▶ [PROBLEM DETAILS] If a line in the listing below includes the string "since", pull it out.

▶ [MATERIAL SUPPLIED]
────────────────

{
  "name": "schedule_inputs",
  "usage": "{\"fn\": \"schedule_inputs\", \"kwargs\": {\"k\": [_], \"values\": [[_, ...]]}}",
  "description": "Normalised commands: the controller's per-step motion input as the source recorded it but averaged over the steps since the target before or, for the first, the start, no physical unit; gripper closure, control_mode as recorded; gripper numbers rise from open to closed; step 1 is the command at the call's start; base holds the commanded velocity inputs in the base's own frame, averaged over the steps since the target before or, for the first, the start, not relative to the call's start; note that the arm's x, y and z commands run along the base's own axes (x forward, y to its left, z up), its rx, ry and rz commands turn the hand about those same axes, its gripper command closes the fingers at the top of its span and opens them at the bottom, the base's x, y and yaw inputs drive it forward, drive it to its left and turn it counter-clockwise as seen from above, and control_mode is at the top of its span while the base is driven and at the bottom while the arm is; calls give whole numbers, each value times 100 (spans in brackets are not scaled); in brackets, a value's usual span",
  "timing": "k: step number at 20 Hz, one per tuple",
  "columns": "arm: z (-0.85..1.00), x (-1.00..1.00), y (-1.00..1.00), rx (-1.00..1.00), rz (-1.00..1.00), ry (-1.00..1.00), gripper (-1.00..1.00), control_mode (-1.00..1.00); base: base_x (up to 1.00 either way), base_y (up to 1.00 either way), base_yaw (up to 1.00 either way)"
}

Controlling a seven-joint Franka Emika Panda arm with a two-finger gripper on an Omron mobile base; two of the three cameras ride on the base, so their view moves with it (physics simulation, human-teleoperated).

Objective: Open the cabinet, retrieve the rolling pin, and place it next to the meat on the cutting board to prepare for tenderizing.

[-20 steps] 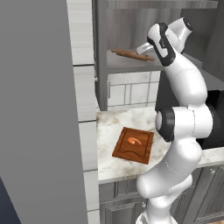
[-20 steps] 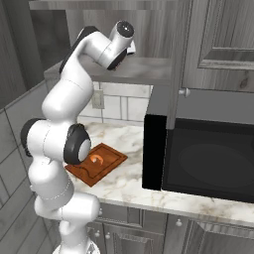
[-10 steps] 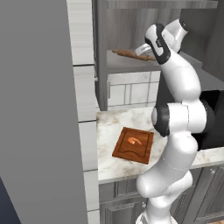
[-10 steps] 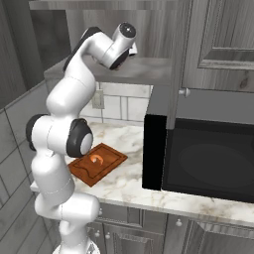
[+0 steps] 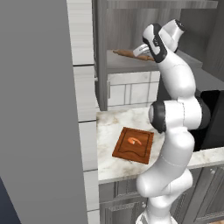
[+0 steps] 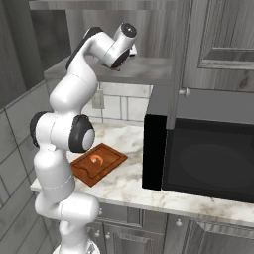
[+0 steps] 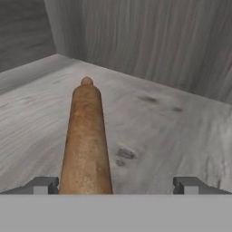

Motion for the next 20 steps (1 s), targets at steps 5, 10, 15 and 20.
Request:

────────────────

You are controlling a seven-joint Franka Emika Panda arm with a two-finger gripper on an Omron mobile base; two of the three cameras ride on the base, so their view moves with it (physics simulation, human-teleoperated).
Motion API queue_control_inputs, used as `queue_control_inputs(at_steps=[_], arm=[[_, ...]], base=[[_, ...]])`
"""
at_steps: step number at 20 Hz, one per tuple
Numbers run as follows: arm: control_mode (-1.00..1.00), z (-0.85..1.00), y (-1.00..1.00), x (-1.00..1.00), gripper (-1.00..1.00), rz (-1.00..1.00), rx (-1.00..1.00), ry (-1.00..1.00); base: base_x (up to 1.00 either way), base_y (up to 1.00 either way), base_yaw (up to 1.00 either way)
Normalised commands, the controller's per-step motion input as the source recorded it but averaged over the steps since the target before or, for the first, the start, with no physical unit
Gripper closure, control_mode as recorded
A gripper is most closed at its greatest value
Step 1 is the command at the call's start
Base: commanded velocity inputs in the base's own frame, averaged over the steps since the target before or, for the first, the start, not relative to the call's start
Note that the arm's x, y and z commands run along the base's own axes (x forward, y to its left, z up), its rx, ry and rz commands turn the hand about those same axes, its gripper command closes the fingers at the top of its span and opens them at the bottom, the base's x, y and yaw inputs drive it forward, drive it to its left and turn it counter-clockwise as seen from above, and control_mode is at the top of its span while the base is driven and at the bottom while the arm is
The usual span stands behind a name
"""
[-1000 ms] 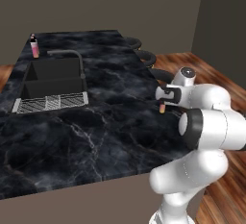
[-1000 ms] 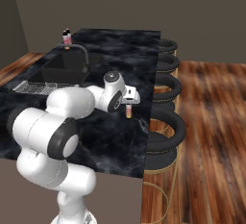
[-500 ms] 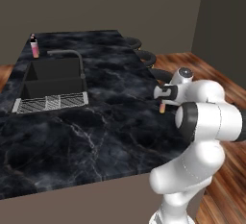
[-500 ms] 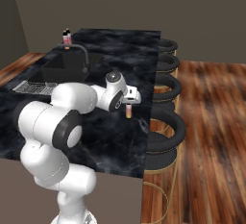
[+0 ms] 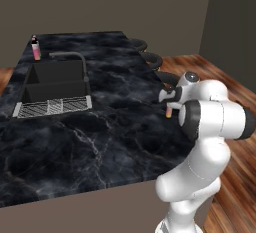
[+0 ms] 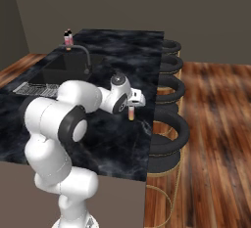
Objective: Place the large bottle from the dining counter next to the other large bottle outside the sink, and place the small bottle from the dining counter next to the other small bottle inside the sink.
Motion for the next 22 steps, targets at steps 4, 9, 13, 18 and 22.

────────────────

▶ [TASK RESPONSE]
  "description": "Normalised commands: the controller's per-step motion input as the source recorded it but averaged over the steps since the target before or, for the first, the start, no physical unit; gripper closure, control_mode as recorded; gripper numbers rise from open to closed; step 1 is the command at the call's start; base holds the commanded velocity inputs in the base's own frame, averaged over the steps since the target before or, for the first, the start, not relative to the call's start; note that the arm's x, y and z commands run along the base's own axes (x forward, y to its left, z up), its rx, ry and rz commands turn the hand about those same axes, its gripper command closes the fingers at the top of its span and opens them at the bottom, the base's x, y and yaw inputs drive it forward, drive it to its left and turn it counter-clockwise as seen from above, and control_mode is at the top of its span while the base is driven and at the bottom while the arm is; calls give whole numbers, each value times 100 (spans in brackets are not scaled); in brackets, a value's usual span",
Normalised commands, the controller's per-step motion input as the source recorded it but averaged over the steps since the target before or, for the first, the start, with no physical unit
Base: commanded velocity inputs in the base's own frame, averaged over the steps since the target before or, for the first, the start, not relative to the call's start

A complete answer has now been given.